Reinforcement Learning
In reinforcement learning, an agent receives training over a particular time period for it to interact with caertain environment. After observing the environment, the agent then takes action concerning the present state of the environment.
Loading Data
The Python script for loading CSV data file using Pandas on Pima Indians Diabetes dataset is given below
from pandas import read_csv
from matplotlib import pyplot
import numpy as np
import pandas as pd
path = r"C:\Users\User\Documents\DATA ANALYST\Datasets\pima-indians-diabetes.csv"
data = read_csv(path)
print(data[:3])
Understanding data with statistics
Data dimensions
It is important to know data in terms of columns and rows. Much data takes much time to run algorithms and train the model. On the other hand, less data does not provide enough information to train the model.
print(data.shape)
We can then proceed to look at the data summary.
print(data.describe)
Understanding data with visualization
Data visualization can assist us in knowing what data looks like and the type of correlation between data attributes. It is the quickest way of seeing whether the characteristics relate to the output.

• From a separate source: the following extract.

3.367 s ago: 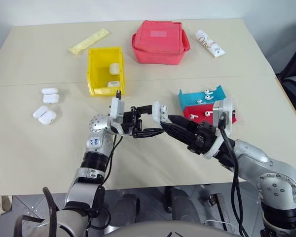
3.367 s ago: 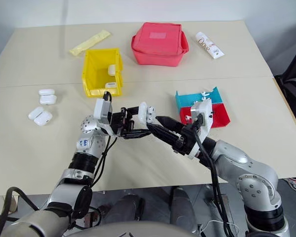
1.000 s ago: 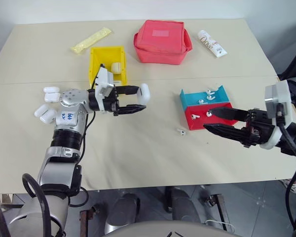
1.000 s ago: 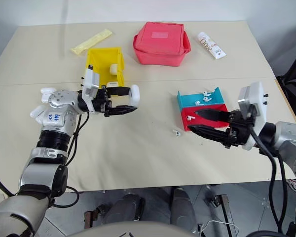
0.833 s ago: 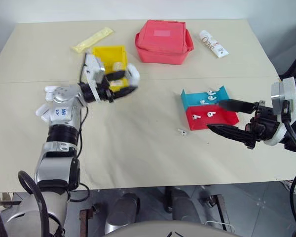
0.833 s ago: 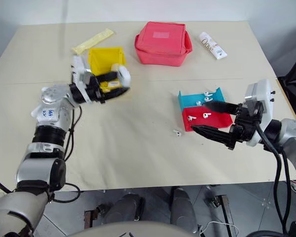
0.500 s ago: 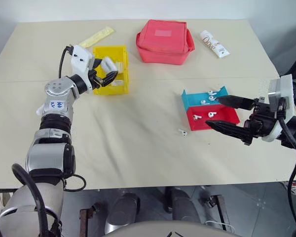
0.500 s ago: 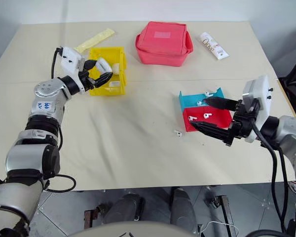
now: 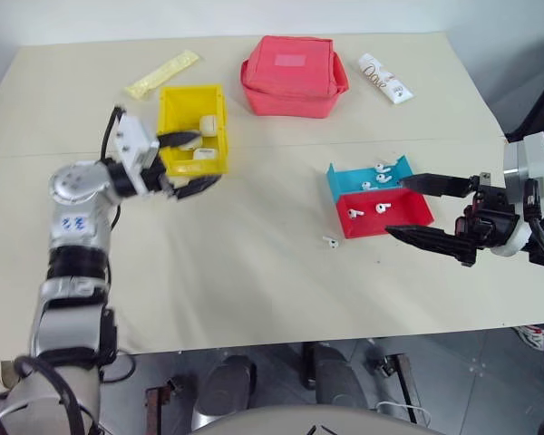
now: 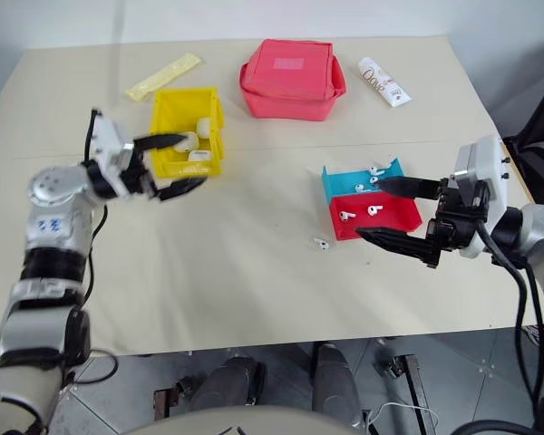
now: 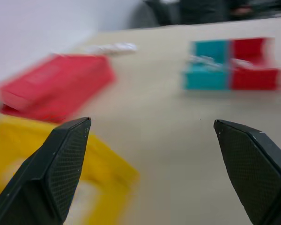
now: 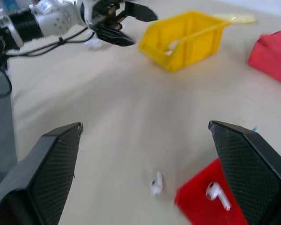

Data visualization techniques include univariate plots and multivariate plots
Univariate Plots
Examples of univariate plots are histograms, density plots, and box plots
Histogram
Python script to create Pima Indian Diabetes dataset attributes histogram using hist() function on Pandas DataFrame to generate histograms and matplotlib for plotting them.
data.hist()
pyplot.show()
Density Plot
Density plots are easy and quick techniques for getting each distribution attributes with a smooth curve through the top of every bin. Python script will generate Density Plots for the distribution of attributes of the Pima Indian Diabetes dataset
data.plot(kind='density', subplots=True, layout=(3,3), sharex=False)
pyplot.show()
Box Plot
Python script to generate box plots for the distribution of attributes of Pima Indian Diabetes dataset.
data.plot(kind='box', subplots=True, layout=(3,3), sharex=False,sharey=False)
pyplot.show()
Multivariate Plots
Multivariate plots are correlation matrix plots.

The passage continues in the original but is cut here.